◆ **What you are asked to do**
Only those lines in the data below from the line containing "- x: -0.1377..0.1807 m" through the line containing "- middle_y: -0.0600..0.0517", both included, should be restated word for word.

Top of Data

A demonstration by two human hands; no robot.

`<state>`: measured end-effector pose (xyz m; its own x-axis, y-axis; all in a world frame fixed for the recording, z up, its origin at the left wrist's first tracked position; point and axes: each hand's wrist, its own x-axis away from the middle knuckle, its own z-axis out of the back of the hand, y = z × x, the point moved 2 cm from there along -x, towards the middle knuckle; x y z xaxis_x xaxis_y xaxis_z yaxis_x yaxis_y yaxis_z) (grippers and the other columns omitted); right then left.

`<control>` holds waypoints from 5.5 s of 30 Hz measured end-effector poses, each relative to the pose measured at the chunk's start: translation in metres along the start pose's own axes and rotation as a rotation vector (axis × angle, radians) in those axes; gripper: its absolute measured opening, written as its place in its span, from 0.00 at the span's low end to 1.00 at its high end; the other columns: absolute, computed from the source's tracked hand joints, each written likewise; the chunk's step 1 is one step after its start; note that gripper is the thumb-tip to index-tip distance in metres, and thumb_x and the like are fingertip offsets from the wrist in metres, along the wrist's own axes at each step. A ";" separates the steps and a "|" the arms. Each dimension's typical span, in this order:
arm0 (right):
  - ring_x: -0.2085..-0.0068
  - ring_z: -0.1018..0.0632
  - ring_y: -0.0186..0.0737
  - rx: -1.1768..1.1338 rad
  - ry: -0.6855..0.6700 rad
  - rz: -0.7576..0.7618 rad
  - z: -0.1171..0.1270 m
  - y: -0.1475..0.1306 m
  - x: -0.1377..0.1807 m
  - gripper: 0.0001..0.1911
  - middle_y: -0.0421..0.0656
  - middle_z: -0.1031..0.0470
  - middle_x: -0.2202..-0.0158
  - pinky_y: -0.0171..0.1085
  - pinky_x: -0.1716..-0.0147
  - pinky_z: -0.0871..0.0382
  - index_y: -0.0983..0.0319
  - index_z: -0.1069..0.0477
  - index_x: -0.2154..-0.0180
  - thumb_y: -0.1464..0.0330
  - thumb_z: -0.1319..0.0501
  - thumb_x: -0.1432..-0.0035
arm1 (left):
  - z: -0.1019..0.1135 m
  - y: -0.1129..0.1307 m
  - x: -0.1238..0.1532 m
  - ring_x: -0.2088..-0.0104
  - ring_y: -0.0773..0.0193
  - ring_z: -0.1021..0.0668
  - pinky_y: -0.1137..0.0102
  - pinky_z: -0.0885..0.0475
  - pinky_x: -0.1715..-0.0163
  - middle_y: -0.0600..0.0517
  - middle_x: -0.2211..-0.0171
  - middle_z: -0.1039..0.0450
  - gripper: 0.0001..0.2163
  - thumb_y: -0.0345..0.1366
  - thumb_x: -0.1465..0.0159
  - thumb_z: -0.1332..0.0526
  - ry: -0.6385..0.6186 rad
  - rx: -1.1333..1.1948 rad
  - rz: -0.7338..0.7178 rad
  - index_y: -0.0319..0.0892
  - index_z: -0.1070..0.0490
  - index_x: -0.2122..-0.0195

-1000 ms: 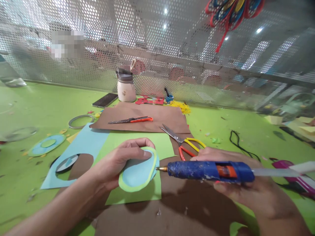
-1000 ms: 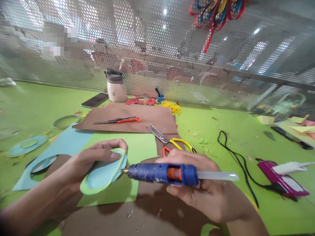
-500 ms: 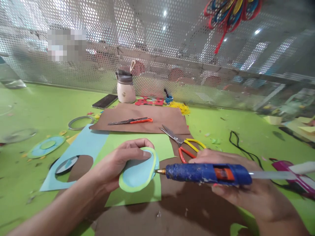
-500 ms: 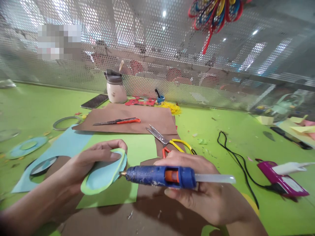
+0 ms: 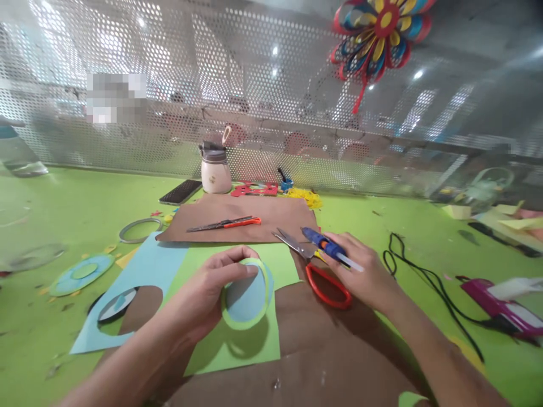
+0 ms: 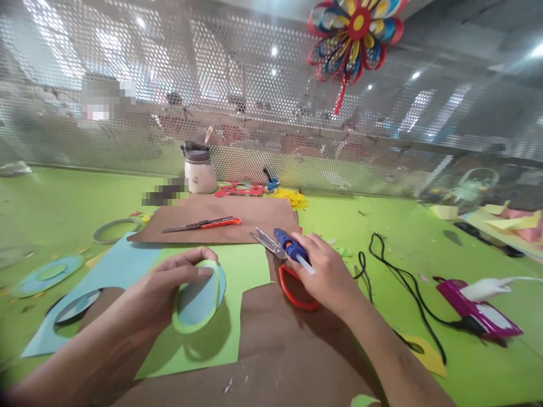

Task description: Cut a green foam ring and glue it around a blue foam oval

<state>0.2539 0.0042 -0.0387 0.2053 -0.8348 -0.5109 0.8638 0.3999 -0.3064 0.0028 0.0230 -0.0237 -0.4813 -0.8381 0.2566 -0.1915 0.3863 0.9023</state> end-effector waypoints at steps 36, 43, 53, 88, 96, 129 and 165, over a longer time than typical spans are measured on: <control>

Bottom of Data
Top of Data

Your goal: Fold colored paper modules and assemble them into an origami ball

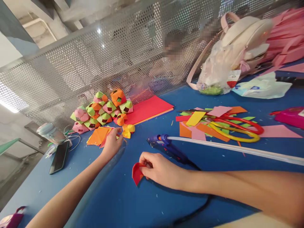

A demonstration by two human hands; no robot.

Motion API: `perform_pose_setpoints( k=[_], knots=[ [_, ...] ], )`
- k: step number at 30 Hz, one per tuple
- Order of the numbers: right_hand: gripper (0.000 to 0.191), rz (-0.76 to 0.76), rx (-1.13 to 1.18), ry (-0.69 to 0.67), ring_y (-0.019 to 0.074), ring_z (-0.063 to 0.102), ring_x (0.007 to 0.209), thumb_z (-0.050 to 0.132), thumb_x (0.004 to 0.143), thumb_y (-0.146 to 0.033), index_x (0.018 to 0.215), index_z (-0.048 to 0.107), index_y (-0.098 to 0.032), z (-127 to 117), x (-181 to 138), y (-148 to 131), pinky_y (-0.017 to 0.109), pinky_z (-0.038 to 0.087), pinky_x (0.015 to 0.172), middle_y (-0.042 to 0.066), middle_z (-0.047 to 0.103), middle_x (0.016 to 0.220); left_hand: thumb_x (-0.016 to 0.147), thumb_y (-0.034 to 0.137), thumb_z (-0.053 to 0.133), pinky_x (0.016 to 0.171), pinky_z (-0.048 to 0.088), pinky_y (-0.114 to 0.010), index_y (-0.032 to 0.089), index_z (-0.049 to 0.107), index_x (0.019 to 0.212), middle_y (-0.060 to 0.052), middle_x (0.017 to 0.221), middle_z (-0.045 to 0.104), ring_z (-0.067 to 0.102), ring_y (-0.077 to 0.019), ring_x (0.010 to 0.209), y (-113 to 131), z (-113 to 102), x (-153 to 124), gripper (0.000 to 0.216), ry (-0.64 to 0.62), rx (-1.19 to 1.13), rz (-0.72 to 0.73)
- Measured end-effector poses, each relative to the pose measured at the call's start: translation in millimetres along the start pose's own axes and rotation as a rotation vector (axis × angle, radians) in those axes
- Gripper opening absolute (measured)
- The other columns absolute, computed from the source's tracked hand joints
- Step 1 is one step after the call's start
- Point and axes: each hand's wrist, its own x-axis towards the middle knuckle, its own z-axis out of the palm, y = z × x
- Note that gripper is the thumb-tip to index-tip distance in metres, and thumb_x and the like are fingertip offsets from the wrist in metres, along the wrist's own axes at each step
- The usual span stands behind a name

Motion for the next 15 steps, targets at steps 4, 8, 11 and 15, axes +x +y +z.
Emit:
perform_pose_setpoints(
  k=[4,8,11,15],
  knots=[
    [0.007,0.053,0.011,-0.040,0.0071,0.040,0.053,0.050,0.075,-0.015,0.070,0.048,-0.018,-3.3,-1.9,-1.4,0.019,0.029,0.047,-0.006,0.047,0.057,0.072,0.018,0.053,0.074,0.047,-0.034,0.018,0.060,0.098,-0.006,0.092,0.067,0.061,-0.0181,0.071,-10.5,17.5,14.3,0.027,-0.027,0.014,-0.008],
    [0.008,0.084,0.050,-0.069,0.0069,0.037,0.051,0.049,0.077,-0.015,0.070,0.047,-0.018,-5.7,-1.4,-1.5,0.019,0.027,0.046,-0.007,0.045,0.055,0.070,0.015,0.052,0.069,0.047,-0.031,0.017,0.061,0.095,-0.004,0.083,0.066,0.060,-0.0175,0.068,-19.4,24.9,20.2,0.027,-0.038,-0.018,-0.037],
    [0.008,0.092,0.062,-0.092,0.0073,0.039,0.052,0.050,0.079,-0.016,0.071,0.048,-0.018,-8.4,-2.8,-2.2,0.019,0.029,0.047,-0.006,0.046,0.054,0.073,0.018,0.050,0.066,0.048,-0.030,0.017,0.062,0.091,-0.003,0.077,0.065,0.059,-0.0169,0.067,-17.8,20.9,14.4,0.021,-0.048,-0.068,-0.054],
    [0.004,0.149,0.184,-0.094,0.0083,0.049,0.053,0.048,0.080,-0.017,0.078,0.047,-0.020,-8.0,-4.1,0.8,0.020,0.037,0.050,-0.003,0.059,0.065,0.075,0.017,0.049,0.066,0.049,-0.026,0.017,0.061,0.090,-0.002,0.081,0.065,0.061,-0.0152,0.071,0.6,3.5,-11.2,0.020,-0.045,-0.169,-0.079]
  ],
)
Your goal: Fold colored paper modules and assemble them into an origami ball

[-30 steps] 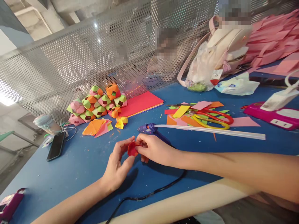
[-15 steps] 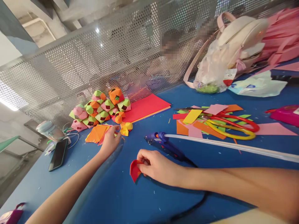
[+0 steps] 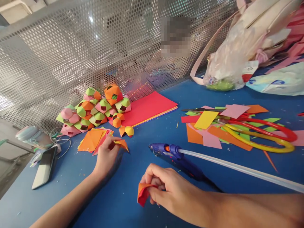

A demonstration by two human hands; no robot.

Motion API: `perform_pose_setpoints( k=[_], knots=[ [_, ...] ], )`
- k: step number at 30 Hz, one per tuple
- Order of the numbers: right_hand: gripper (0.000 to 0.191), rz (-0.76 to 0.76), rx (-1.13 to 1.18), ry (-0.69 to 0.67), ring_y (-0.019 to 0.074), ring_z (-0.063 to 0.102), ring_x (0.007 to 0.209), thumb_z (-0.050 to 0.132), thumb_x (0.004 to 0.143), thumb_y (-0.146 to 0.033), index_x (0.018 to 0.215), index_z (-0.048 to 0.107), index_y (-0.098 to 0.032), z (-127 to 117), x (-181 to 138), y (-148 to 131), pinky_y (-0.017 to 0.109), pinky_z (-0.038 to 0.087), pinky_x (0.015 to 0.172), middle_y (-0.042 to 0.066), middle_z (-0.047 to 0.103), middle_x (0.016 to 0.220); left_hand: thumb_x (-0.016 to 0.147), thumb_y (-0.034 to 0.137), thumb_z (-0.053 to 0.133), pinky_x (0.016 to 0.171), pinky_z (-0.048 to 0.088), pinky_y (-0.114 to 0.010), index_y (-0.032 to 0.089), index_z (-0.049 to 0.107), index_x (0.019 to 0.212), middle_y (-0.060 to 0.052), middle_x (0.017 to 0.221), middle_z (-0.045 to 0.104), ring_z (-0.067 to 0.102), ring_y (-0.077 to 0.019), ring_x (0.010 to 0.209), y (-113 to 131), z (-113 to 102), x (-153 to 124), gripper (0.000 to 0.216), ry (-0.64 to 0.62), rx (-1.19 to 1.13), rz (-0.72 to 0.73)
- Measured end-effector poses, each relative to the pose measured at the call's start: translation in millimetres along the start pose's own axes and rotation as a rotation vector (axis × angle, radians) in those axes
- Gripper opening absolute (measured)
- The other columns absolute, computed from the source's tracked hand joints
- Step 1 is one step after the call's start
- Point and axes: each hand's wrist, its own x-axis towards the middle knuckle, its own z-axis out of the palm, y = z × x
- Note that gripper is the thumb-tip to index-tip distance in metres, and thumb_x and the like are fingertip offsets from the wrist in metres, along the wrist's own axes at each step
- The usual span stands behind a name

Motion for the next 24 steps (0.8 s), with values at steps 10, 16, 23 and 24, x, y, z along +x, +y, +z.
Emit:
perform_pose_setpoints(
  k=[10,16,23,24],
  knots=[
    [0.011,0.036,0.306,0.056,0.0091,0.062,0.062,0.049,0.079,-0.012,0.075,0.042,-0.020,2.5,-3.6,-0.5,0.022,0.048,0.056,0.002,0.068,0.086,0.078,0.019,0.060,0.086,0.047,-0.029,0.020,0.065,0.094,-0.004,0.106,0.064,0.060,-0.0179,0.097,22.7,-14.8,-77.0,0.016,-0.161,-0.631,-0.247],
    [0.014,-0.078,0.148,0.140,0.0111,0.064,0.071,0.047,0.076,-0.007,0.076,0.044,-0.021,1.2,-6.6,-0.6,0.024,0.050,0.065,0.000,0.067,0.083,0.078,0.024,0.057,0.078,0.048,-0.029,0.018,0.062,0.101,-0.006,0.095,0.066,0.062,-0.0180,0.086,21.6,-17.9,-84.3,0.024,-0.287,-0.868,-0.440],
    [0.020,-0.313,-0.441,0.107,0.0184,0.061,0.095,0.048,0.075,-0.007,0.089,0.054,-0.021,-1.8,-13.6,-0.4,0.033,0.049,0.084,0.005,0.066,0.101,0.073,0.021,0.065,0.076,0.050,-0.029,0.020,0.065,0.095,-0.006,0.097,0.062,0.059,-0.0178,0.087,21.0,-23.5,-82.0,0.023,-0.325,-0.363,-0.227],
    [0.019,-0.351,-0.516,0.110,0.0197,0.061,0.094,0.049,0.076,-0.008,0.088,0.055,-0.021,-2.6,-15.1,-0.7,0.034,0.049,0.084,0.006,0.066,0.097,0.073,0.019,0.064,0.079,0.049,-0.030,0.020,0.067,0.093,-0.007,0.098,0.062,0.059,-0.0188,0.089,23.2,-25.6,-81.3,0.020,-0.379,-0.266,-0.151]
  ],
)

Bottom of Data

◆ **Written answer**
  - x: -0.1377..0.1807 m
  - gripper: 0.0001..0.1911
  - middle_y: -0.0421..0.0656
  - middle_z: -0.1031..0.0470
  - middle_x: -0.2202..-0.0158
  - pinky_y: -0.0171..0.1085
  - pinky_x: -0.1716..-0.0147
  - pinky_z: -0.0871..0.0382
  - index_y: -0.0983..0.0319
  - index_z: -0.1069..0.0477
  - index_x: -0.2154..-0.0180
  - thumb_y: -0.1464..0.0330
  - thumb_z: -0.1319..0.0501
  - thumb_x: -0.1432..-0.0035
arm1 (left):
  - z: -0.1019..0.1135 m
  - y: -0.1129..0.1307 m
  - x: -0.1238..0.1532 m
  - ring_x: -0.2088..-0.0104
  - ring_y: -0.0773..0.0193
  - ring_z: -0.1021..0.0668
  - pinky_y: -0.1137..0.0102
  - pinky_z: -0.0885..0.0475
  - pinky_x: -0.1715..-0.0163
  - middle_y: -0.0600..0.0517

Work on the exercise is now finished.